The Missing Children's Help Center in Tampa and the National Center for Missing and Exploited Children near Washington have caseworkers trying to bring Sabrina home, just as they have since the day of her disappearance in November 1997.
When the Aisenbergs were favorites on the television talk show circuit, the centers were looking. When the talk shows forgot about Sabrina, they still looked.
And when the Aisenbergs were indicted by a federal grand jury, they kept looking.
"Our job isn't to get concerned with any of the details of the case, the blame," said Ivana DiNova, executive director and founder of the Missing Children's Help Center. "Our job is to find children and bring them home.
"At this particular time, everybody has to take stock and concentrate again on finding Sabrina," DiNova said.
DiNova founded the Help Center in 1982, six years after her 12-year-old cousin, Dorothy D. Scofield, was reported missing. Twenty-four years after her disappearance, Dorothy's picture is among the hundreds of photos of missing children posted on the center's web site.
One of them is Amanda Brown, the 7-year-old Seffner girl whose disappearance was blamed on commercial crabber Willie Crain. He was convicted of her murder without a body and now sits on death row. DiNova said she doesn't expect to find Amanda alive.
"But what if some of these children are found dead, and because there's no way to check, they're buried in a John Doe grave and their parents always wonder?" DiNova said. "These children deserve more than that."
The point, DiNova said, is that you never give up, not until the child, or a body, is found.
The National Center for Missing and Exploited Children was created in 1984 by John Walsh, whose 6-year-old son, Adam, was kidnapped in 1981. Caseworkers at the center provided the technology that developed the photograph of what Sabrina might look like today, based on her features as a baby and the features of her older sister.
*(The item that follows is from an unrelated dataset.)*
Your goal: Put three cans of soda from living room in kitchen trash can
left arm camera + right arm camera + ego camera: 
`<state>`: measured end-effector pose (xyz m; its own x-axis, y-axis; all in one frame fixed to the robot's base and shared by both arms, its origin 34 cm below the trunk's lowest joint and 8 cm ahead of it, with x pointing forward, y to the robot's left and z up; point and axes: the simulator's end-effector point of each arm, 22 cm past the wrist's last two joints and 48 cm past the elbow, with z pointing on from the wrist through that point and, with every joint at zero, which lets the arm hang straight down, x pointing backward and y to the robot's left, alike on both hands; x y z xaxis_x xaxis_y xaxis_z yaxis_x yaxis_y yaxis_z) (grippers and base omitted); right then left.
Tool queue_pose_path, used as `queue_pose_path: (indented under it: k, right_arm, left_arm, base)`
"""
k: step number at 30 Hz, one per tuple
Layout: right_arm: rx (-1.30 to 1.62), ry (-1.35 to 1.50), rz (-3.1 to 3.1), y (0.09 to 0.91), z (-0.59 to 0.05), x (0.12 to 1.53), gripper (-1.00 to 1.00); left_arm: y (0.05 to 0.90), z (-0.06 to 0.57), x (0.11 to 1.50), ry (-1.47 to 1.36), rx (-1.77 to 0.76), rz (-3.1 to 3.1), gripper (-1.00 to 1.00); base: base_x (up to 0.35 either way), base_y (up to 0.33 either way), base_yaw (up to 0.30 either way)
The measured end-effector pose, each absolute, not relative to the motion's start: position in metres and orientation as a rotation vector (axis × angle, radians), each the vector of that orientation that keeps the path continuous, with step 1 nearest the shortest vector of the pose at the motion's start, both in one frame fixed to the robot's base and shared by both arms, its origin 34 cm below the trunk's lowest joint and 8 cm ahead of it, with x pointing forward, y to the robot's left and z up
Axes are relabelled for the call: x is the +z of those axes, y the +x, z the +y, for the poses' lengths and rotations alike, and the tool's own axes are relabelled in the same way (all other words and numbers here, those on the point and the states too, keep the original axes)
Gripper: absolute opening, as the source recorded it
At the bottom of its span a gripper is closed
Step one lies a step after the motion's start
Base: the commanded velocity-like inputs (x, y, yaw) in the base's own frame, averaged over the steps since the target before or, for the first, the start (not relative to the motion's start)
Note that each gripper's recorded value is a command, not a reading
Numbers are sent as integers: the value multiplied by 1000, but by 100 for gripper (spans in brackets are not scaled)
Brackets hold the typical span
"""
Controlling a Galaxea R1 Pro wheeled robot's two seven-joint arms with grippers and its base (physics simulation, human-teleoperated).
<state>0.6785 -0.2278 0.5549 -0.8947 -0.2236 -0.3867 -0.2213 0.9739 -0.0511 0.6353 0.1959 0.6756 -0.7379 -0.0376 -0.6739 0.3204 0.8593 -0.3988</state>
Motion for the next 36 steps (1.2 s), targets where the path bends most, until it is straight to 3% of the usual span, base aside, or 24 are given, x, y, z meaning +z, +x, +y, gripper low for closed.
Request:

Both centers stay in contact with law enforcement authorities and with the families of missing children. Their main objective is to disseminate photographs and information and to take in tips through their Web sites and toll-free numbers.
Not everybody looking is a professional, though.
Web page designer Sonya Marvel of Brandon is not associated with any missing children's organization. But for three years she has maintained the Sabrina Paige Aisenberg Web site, dedicated to finding a child she never met.
Three months after she started the page, she met Marlene Aisenberg and considers her a friend. As the case erupted and the Aisenbergs were implicated in Sabrina's disappearance, Marvel said, she tried to keep the page neutral.